> [PROBLEM REQUIREMENTS] Using the records below, count the lines containing "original" and give only the total.

[RECORDS PROVIDED Boundary: Start]

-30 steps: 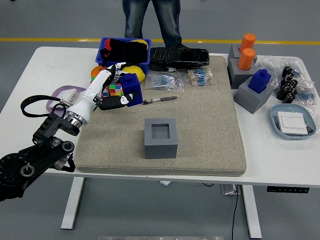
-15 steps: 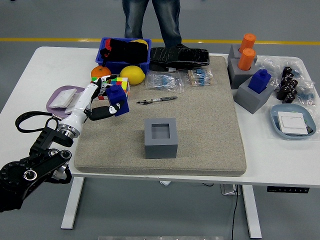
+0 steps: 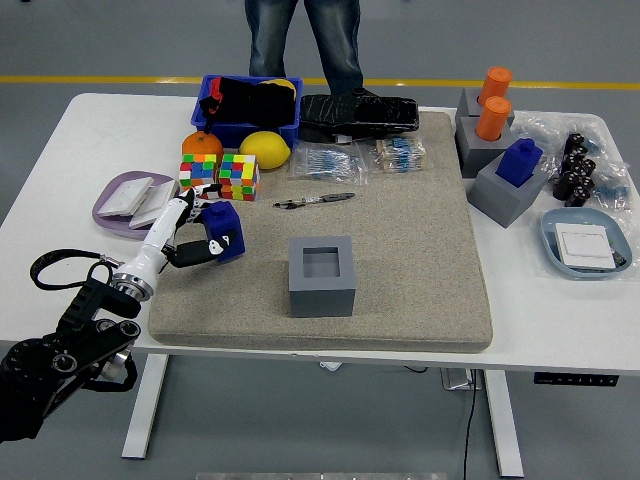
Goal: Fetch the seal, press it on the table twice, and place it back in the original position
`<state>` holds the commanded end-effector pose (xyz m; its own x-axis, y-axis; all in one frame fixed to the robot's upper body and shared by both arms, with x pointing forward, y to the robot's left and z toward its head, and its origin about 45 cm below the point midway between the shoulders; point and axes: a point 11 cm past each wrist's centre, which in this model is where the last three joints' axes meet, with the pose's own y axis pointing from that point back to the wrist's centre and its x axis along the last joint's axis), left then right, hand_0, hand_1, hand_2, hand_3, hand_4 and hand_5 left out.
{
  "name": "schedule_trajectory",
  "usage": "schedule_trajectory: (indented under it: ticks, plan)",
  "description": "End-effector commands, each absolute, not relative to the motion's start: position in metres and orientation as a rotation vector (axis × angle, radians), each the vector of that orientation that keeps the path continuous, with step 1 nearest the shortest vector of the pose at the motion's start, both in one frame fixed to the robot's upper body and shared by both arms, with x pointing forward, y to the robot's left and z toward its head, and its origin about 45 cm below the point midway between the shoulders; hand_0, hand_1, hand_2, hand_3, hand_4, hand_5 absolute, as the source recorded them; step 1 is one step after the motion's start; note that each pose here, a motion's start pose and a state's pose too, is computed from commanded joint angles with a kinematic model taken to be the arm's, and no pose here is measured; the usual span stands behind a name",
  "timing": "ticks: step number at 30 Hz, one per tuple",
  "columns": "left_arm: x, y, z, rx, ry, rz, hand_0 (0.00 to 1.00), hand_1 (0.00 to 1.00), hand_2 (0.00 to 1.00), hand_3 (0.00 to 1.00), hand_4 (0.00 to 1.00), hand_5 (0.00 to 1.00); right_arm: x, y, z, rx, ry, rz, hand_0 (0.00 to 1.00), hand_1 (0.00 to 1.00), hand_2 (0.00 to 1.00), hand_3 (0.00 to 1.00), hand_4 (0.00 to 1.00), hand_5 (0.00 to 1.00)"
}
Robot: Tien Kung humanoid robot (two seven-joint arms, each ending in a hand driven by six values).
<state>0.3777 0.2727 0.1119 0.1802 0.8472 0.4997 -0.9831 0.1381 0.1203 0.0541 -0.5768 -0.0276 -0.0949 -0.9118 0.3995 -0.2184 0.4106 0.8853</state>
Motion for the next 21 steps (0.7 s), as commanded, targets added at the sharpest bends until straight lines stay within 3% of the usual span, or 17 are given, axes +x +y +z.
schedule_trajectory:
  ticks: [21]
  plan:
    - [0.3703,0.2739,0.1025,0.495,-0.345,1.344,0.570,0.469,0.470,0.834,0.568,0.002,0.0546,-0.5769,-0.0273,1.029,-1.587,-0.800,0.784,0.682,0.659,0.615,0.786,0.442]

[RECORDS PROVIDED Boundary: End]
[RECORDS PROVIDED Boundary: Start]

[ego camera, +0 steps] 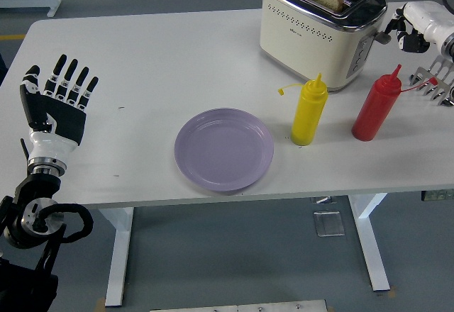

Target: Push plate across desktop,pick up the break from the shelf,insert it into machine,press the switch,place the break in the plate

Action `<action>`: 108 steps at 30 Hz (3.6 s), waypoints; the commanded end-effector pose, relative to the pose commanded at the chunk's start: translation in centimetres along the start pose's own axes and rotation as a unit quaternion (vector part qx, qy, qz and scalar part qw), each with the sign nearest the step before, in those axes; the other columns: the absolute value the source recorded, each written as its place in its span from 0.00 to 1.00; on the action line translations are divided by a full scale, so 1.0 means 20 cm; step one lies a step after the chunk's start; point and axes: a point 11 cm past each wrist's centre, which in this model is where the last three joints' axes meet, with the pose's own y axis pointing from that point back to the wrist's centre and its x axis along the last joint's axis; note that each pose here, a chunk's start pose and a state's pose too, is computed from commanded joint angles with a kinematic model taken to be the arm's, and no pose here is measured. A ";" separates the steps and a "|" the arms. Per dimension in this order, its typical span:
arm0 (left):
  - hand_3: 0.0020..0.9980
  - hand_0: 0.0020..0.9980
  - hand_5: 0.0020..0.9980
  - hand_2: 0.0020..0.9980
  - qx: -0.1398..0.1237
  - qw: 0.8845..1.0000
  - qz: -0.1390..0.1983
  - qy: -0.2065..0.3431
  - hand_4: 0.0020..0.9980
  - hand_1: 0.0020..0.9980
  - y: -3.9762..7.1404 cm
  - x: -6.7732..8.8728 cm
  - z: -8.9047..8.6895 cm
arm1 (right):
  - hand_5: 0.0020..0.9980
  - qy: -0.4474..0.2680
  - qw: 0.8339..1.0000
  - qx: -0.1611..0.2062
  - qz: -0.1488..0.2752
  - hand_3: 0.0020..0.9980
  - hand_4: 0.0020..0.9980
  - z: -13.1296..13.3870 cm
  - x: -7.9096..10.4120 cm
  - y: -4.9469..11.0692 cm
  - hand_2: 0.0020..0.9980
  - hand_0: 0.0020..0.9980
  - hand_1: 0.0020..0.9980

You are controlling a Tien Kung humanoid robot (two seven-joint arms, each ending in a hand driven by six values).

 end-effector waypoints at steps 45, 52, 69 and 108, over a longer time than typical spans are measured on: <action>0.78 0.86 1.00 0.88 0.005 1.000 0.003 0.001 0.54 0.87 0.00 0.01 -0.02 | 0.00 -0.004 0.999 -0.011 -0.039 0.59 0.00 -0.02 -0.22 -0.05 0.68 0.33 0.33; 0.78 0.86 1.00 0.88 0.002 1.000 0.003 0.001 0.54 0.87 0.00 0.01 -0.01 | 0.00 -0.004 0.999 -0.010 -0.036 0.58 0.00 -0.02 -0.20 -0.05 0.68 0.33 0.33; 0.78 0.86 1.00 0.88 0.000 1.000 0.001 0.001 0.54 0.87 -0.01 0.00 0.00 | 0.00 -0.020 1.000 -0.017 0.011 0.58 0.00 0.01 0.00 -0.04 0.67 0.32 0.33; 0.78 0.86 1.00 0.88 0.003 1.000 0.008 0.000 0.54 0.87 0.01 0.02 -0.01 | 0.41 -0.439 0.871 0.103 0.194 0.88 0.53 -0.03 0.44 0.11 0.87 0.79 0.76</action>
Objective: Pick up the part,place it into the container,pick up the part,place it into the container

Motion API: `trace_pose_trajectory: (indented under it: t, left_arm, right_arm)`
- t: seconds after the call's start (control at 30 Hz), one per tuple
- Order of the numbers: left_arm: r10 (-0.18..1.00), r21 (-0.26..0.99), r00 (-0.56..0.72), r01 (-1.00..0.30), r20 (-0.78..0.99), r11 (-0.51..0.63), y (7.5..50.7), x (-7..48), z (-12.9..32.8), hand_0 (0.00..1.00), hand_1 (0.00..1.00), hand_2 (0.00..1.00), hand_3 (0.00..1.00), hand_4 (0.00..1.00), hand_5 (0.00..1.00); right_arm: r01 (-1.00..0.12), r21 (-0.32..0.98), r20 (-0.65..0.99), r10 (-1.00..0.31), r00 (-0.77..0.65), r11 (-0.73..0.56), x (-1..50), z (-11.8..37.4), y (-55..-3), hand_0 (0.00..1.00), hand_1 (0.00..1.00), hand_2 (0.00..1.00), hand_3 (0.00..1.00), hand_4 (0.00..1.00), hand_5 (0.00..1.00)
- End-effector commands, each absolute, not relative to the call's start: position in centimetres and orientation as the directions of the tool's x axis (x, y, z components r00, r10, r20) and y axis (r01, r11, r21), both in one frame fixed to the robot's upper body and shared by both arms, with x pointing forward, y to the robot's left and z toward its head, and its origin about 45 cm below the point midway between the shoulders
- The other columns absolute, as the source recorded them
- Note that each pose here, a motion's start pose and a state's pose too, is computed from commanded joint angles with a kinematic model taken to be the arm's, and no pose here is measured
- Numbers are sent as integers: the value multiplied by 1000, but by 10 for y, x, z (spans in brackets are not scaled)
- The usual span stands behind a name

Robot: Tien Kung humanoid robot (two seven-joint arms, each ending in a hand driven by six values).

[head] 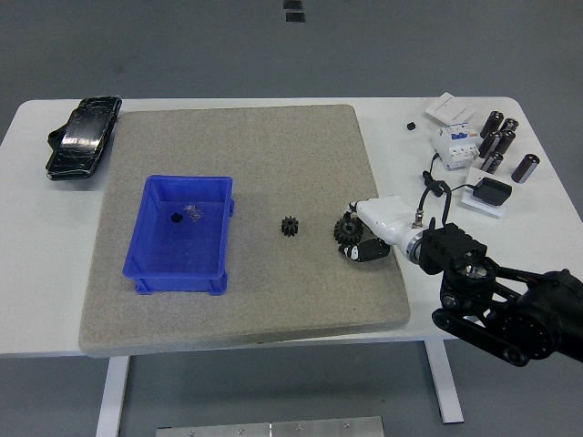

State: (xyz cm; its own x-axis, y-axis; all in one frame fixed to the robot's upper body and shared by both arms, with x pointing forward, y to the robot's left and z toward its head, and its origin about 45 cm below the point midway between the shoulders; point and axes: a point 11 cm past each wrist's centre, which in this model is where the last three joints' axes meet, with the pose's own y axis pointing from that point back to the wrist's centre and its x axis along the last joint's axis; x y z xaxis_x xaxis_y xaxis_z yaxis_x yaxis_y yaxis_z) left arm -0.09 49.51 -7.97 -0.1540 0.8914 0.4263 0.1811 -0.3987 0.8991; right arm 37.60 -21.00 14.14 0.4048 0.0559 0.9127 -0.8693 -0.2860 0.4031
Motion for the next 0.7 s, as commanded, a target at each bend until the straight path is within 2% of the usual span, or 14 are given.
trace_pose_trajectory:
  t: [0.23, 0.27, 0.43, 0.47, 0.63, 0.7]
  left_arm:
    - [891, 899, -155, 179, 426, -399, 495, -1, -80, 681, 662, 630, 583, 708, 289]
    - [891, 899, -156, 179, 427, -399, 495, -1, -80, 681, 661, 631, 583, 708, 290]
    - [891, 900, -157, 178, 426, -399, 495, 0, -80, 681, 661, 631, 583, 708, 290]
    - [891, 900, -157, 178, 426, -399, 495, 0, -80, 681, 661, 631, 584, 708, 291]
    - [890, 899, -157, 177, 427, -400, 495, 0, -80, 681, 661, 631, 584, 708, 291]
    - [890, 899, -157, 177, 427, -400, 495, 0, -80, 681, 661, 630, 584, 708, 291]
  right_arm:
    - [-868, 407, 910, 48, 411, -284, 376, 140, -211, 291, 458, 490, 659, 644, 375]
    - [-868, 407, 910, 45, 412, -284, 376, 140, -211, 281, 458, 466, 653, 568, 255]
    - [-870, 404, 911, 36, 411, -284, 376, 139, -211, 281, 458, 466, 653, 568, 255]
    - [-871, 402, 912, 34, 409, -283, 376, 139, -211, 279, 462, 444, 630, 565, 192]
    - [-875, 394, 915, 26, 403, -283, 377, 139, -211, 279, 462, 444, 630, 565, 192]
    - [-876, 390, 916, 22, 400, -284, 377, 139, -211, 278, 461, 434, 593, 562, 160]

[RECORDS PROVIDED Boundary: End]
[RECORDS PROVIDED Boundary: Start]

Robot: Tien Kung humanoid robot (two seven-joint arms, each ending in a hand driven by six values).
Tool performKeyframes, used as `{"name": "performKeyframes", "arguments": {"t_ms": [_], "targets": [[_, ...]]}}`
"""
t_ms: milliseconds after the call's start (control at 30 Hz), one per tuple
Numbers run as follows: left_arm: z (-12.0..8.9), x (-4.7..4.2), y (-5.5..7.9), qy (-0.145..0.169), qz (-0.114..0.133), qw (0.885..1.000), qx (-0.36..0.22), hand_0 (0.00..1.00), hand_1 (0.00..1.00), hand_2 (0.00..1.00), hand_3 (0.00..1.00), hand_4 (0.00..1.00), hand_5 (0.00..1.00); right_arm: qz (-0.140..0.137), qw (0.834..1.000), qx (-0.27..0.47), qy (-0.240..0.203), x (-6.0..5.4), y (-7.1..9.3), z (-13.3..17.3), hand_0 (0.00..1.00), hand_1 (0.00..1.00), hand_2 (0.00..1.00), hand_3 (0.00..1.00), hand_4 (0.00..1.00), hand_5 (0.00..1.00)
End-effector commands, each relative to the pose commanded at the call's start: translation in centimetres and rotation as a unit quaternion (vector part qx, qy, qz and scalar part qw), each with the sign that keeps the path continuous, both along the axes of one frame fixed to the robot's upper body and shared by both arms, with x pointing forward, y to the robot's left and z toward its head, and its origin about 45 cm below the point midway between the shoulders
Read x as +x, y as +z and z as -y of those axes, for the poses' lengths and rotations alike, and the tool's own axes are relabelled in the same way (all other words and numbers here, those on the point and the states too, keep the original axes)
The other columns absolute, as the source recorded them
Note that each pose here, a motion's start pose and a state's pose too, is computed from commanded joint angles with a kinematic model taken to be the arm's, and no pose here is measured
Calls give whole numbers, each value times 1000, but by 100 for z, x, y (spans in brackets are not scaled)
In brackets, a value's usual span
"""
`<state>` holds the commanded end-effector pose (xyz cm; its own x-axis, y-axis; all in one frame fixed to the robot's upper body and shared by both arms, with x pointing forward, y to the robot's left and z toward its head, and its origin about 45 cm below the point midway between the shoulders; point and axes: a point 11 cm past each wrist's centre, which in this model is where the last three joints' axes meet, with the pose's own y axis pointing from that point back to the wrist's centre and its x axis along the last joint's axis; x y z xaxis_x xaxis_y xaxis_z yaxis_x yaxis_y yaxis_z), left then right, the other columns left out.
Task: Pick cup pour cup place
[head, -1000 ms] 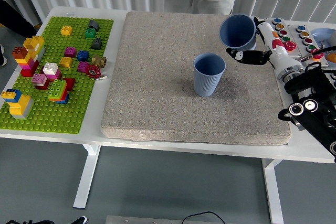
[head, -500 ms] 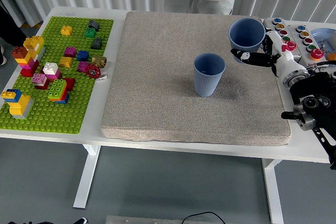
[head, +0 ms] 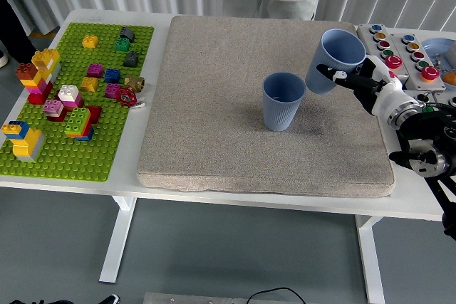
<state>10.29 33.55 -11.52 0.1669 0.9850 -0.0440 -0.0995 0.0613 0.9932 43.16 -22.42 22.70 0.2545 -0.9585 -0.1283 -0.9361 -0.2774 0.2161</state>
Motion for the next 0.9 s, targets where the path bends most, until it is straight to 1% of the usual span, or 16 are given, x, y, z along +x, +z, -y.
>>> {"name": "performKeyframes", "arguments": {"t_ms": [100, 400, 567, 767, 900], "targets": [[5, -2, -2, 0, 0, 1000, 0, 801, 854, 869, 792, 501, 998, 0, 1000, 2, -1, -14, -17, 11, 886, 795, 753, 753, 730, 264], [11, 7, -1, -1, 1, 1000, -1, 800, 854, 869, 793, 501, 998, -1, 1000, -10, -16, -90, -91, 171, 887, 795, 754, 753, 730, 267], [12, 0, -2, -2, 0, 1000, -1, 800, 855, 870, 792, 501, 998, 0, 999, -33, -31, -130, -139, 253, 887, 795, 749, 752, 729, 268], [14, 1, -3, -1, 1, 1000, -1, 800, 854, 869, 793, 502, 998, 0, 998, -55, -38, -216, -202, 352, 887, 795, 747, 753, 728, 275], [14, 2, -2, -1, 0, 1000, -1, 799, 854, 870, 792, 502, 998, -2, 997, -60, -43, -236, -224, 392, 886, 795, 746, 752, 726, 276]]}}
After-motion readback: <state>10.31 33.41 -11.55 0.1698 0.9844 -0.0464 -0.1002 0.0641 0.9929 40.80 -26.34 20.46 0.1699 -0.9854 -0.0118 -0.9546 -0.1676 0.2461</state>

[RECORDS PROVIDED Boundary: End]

> [WRITTEN RESPONSE] 2